Avant de se mettre en route pour la Russie, Mme Joubert fit sa visite d’adieu à Mme Clavière et lui annonça le prochain mariage de son fils.

– Ah ! chère madame, dit Marie, c’est une douce joie que vous me faites éprouver.

– Je savais que le bonheur de mon fils ne vous laisserait pas indifférente.

– Non, certes ; mais vous venez de me délivrer en même temps d’une douleur que j’avais dans l’âme et de l’obsession d’une pensée cruelle.

– Comment cela ?

La jeune femme eut un sourire doux et triste.

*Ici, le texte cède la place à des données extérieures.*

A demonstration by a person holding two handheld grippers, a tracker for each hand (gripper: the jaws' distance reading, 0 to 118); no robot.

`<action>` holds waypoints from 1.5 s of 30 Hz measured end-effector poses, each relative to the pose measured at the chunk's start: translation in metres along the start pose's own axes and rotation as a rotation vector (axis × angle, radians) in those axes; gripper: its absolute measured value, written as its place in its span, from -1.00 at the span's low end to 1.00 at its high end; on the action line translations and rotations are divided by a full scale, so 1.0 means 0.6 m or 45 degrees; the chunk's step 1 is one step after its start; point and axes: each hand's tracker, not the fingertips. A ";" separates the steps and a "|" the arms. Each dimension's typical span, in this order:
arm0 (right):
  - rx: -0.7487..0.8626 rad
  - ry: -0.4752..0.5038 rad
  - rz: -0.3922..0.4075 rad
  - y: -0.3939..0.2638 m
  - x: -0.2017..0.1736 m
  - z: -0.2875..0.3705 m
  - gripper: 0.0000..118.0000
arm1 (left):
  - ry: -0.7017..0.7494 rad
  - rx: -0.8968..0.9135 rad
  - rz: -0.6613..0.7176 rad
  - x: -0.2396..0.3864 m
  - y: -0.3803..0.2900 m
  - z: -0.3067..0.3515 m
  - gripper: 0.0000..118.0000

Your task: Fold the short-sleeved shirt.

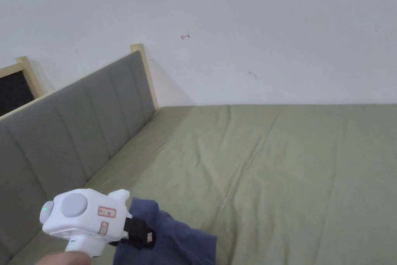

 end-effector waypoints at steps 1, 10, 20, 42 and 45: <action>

– Chère madame, répondit-elle, je n’ai pas oublié, malgré le temps écoulé, que vous et votre fils avez été malheureux à cause de moi ; je n’ai pas cessé de penser que si M. Edmond Joubert ne m’avait pas connue, il ne se serait jamais éloigné de sa mère. Si innocent que l’on soit du mal que l’on cause, on en souffre. Je puis vous le dire maintenant, lorsque, en me parlant de votre fils, vos larmes coulaient, je sentais ces larmes de mère tomber dans mon cœur comme du plomb fondu ; alors, comme si j’eusse été véritablement une coupable, je ne savais quels reproches m’adresser, je m’en voulais à moi-même, je me maudissais et me disais amèrement : Je fais le mal et je ne peux pas le réparer !

– Mais c’était de l’exagération, de la folie ! s’écria Mme Joubert ; vous n’étiez responsable de rien… Ah ! ma pauvre enfant, si j’avais su !

– Oublions tout cela ; quand le malheur s’en va, on ne doit plus penser qu’au bonheur qui revient.